Associate members still in their 60 day probationary period do not yet have voting rights.

July 14th to Aug 11th

Nomination Period

August 11th Members select election officials at the Membership Meeting.
August 20th 20 Day Notice of AGM and Election
August 26th 15 Day Deadline for Candidate Statements
September 1st

Candidate statements available online, ballot created in ElectionRunner and reviewed with Election Officials

Sept 11th to 14th

Voting Period
Election opens the afternoon of the 11th and remains open for 72 hours.

Sept 11th Annual General Meeting
Members have the opportunity to hear the candidates speak, and to ask them questions, at the AGM on the 11th.
Sept 14th Election results reviewed with Election Officials and announced.

In-Person Voting

For those members who do not have Internet access, a computer for casting their vote can be made available at the SF Pride Offices at 1663 Mission Street, Suite 560, San Francisco, CA by appointment during the 72 hour voting period.

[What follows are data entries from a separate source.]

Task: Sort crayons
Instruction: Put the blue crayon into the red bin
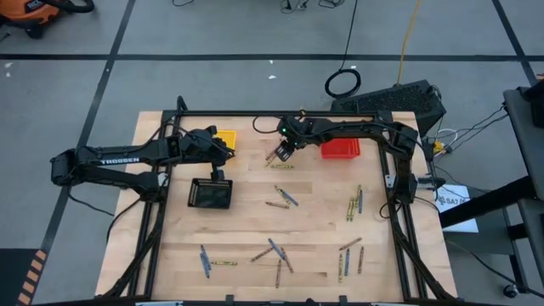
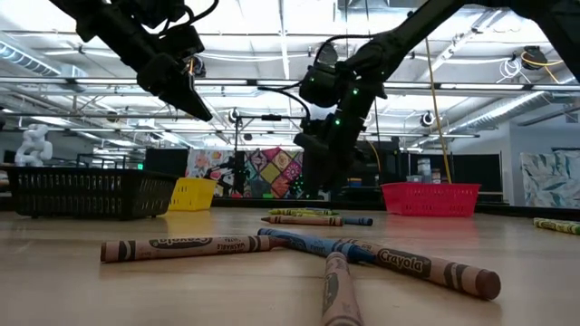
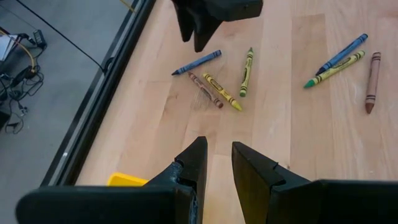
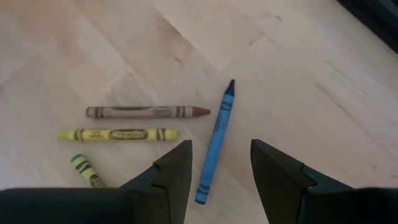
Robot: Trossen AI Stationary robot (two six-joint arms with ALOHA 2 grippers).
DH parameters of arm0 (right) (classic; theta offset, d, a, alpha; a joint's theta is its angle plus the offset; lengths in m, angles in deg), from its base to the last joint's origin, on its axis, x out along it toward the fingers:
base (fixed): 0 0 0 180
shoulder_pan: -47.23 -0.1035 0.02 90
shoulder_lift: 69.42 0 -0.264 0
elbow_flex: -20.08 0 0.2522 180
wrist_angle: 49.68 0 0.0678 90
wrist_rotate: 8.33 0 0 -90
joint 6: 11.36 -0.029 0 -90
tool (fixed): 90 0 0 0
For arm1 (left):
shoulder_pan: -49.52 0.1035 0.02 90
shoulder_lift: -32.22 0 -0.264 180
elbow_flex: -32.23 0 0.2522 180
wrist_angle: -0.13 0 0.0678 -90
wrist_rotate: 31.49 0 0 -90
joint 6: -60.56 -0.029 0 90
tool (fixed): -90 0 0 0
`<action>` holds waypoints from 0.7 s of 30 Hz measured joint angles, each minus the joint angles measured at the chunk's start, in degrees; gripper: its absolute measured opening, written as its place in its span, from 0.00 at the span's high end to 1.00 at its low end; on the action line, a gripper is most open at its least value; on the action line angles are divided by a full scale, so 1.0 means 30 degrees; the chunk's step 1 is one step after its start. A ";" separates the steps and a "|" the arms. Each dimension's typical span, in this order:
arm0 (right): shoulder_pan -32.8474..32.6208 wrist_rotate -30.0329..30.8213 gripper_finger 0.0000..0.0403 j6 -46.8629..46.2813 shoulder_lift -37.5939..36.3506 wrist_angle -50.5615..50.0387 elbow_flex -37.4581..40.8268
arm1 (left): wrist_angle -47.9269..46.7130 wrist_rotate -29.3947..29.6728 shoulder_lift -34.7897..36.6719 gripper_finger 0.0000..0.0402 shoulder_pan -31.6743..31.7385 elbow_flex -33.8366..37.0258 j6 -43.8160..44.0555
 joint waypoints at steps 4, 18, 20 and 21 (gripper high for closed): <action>0.0026 -0.0020 0.63 -0.0040 0.0179 -0.0182 0.0007 | 0.0000 0.0000 0.0000 0.80 0.0000 0.0000 0.0000; -0.0040 -0.0022 0.63 -0.0470 0.0567 -0.0395 0.0029 | 0.0000 0.0000 0.0000 0.80 0.0000 0.0000 0.0006; -0.0061 -0.0022 0.63 -0.0519 0.0555 -0.0423 0.0029 | 0.0000 0.0000 0.0000 0.80 0.0000 0.0000 0.0007; -0.0069 -0.0022 0.63 -0.0569 0.0555 -0.0465 0.0029 | 0.0000 0.0000 0.0000 0.80 0.0000 0.0000 0.0000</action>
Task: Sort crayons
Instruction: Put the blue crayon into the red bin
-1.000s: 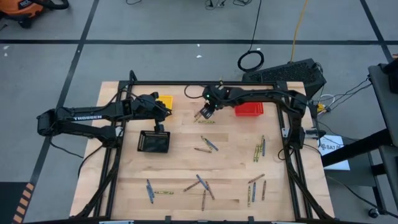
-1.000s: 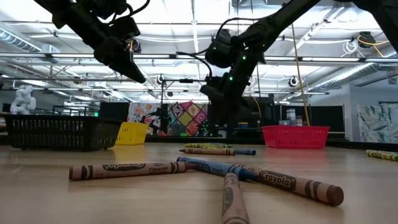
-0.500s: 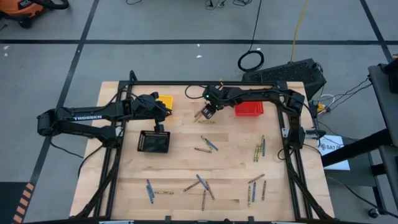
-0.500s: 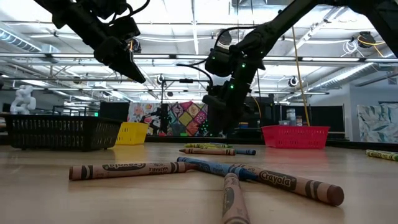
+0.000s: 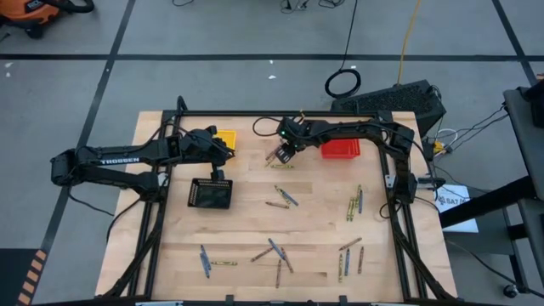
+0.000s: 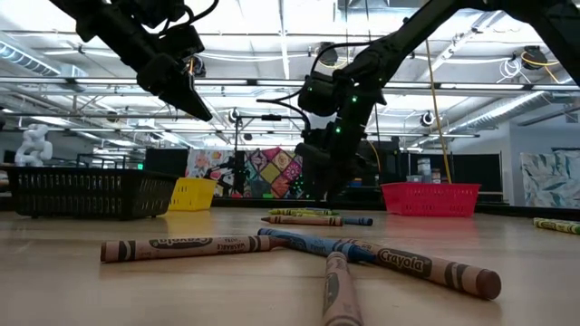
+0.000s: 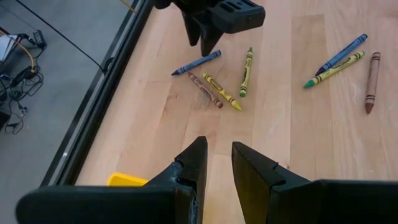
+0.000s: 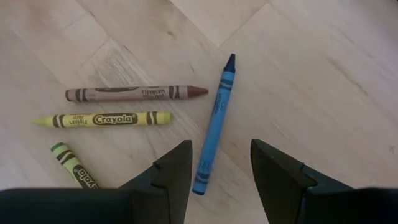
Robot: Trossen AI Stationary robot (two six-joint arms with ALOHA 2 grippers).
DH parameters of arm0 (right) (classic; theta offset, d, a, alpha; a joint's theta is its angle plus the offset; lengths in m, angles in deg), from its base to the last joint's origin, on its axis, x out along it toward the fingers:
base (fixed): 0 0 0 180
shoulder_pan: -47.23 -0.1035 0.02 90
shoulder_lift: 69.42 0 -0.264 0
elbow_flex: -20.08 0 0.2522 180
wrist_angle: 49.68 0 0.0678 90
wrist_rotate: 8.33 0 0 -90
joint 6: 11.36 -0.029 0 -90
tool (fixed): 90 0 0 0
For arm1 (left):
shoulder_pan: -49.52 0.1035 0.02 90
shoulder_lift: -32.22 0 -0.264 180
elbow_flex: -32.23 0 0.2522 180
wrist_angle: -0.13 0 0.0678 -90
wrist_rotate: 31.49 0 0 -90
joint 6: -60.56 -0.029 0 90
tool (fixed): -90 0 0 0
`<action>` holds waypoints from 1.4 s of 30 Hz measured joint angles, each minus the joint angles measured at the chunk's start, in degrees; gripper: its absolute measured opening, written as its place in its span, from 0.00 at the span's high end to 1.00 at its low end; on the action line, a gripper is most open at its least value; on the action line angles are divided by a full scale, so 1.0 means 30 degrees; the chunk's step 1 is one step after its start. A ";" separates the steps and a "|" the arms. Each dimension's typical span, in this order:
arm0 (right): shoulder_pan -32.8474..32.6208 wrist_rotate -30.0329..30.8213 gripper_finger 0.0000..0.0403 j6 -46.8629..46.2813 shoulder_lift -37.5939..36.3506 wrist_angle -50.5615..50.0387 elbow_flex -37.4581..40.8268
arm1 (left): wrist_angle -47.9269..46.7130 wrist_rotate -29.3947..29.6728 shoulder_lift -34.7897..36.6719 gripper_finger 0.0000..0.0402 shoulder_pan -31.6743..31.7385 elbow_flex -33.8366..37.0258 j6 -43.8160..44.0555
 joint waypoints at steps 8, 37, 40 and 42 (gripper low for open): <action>-0.0138 0.0000 0.63 -0.0273 0.0492 0.0180 -0.0015 | 0.0000 0.0000 0.0000 0.80 -0.0007 0.0000 0.0007; -0.0087 0.0233 0.99 -0.0258 0.1093 -0.0372 -0.0036 | -0.0007 0.0000 0.0000 0.80 -0.0007 0.0015 0.0015; -0.0087 0.0485 0.98 -0.0262 0.1093 -0.0541 -0.0036 | -0.0007 0.0000 0.0000 0.80 -0.0003 0.0015 0.0015; -0.0090 0.0770 0.99 -0.0258 0.1093 -0.0564 -0.0036 | -0.0007 0.0000 0.0000 0.80 -0.0005 0.0015 0.0015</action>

Please contact membership@sfpride.org for arrangements.

Election Officials

  • Election Inspectors
    1. Fred Lopez, Executive Director
    2. Marsha H. Levine, Community Relations Manager
    3. Chris Grafton, SF Pride Team
  • Election Observers
    1. Jokie Wilson, Member
    2. Kim-Shree Maufas, Member
    3. George F. Ridgely Jr., Member

Accommodations

To request ASL interpretation for the AGM, please email us at membership@sfpride.org by Wednesday, Sept. 8.

Los materiales de la reunión se prepararán en español.

How to Vote:

You will receive an email invitation to vote that includes:

See the example image provided.

Once you have received your invitation to vote:

  1. Click the link in your invitation email.
  2. Review the candidate statements.
  3. Select as many or as few candidates as you prefer.
  4. Click "Cast Vote".

Each member in good standing is allowed to vote once.

EXAMPLE EMAIL INVITATION TO VOTE


a chart showing board member attendance at boardmeetings for the past year
a chart showing board member attendance at boardmeetings for the past year
photo of Spring Collins
Spring Collins
she / they

Spring Collins is a queer and trans artist, advocate, and community organizer. She was most recently a lead organizer for the community-led Trans History March for Inclusion. Marching from Dolores Park to the Castro, it celebrated the rich history of trans people, honored the legacy of Gwen Araujo and the recent passing of Felicia Flames, and to took up/held space for Black and Brown TGNC folks.

Spring is the founder and program director for TRANScend Retreat, an annual retreat for trans and genderqueer folks. She has also been a part of the organizing teams for TDOV, TDOR, Trans March SF, and Oakland Trans March. Spring has a long history as a youth worker and extensive experience with farm and environmental justice work through their career at Hidden Villa, an educational nonprofit stretching across 1,600 acres of open space in the foothills of the Santa Cruz Mountains.

Spring is also a performer and curator who uses the drag name Sprung T Black. She has curated a variety of open mics and live poetry shows over the years, highlighting trans and non-binary artists in the Bay Area and abroad.

A seat on the SF Pride board would be an opportunity for Spring to bring their unique perspectives as a trans femme genderqueer artist, community organizer, and youth worker.

photo of Suzanne Ford
Suzanne Ford
she / her / hers

Suzanne Ford currently serves as Vice President of the San Francisco Pride Board of Directors. Previously, she was Treasurer for two years. Suzanne is a fierce trans woman working to advance her community's rights. She lives in the Bay Area with her family and is the West Coast Regional Sales Manager for Revere Packaging.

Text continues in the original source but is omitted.